» **Task directions**
Only the lines from the one containing "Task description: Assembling" through the end of the material are to be echoed, each exactly as it appears.

» **Information supplied**
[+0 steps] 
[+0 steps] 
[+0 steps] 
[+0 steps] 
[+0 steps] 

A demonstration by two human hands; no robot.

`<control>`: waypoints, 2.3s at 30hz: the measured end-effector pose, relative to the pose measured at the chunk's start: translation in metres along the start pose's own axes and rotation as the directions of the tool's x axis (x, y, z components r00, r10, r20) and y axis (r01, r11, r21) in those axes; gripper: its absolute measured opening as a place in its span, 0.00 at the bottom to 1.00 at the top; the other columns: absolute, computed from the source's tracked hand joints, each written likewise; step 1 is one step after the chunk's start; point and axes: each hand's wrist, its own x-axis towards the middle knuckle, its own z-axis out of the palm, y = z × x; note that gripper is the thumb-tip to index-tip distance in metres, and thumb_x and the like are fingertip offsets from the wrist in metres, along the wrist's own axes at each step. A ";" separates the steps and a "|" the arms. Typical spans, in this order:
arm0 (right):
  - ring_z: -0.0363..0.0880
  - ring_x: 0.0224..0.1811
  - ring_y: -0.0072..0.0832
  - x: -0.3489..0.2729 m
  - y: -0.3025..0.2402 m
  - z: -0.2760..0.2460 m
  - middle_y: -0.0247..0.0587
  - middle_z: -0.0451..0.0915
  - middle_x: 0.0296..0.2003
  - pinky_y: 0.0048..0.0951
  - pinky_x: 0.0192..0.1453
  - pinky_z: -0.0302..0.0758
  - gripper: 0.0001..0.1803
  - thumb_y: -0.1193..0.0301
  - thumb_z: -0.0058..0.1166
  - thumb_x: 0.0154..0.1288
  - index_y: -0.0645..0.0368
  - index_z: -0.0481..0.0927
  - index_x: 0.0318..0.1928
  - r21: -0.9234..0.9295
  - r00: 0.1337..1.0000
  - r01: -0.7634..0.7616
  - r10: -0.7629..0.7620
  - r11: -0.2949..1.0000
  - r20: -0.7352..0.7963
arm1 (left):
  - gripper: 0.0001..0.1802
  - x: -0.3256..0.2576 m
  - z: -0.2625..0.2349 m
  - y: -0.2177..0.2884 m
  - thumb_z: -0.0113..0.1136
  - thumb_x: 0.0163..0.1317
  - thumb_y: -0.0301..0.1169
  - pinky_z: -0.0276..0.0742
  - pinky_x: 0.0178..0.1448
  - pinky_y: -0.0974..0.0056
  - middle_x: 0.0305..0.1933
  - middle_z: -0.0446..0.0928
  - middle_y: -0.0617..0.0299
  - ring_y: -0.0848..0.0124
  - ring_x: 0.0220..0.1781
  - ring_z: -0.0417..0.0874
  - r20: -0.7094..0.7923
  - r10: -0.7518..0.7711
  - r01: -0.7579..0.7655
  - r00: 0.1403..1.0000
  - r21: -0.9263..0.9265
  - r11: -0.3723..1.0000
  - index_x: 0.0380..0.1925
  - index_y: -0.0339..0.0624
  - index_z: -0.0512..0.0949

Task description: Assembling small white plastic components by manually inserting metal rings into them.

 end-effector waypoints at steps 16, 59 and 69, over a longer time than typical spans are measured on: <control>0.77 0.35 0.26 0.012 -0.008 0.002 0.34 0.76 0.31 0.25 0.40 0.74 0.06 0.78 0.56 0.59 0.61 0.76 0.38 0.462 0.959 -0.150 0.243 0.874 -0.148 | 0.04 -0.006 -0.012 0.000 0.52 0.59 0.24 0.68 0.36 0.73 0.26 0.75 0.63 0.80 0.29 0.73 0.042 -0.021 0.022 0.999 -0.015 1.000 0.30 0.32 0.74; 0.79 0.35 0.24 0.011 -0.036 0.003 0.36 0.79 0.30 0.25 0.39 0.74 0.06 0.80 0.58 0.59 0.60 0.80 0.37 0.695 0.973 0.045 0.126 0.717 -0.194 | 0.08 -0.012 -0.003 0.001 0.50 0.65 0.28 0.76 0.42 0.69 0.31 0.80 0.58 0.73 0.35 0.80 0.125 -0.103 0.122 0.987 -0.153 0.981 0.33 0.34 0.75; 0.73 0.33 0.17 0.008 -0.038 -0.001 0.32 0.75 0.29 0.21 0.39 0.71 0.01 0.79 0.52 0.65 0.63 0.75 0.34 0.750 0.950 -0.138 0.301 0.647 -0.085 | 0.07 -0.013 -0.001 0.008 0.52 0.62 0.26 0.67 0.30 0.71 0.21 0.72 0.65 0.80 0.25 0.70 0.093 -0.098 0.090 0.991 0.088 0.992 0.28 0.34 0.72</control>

» **Finished task**
Task description: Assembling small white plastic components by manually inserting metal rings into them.

 end-effector waypoints at steps 16, 59 and 69, over a longer time than typical spans are measured on: <control>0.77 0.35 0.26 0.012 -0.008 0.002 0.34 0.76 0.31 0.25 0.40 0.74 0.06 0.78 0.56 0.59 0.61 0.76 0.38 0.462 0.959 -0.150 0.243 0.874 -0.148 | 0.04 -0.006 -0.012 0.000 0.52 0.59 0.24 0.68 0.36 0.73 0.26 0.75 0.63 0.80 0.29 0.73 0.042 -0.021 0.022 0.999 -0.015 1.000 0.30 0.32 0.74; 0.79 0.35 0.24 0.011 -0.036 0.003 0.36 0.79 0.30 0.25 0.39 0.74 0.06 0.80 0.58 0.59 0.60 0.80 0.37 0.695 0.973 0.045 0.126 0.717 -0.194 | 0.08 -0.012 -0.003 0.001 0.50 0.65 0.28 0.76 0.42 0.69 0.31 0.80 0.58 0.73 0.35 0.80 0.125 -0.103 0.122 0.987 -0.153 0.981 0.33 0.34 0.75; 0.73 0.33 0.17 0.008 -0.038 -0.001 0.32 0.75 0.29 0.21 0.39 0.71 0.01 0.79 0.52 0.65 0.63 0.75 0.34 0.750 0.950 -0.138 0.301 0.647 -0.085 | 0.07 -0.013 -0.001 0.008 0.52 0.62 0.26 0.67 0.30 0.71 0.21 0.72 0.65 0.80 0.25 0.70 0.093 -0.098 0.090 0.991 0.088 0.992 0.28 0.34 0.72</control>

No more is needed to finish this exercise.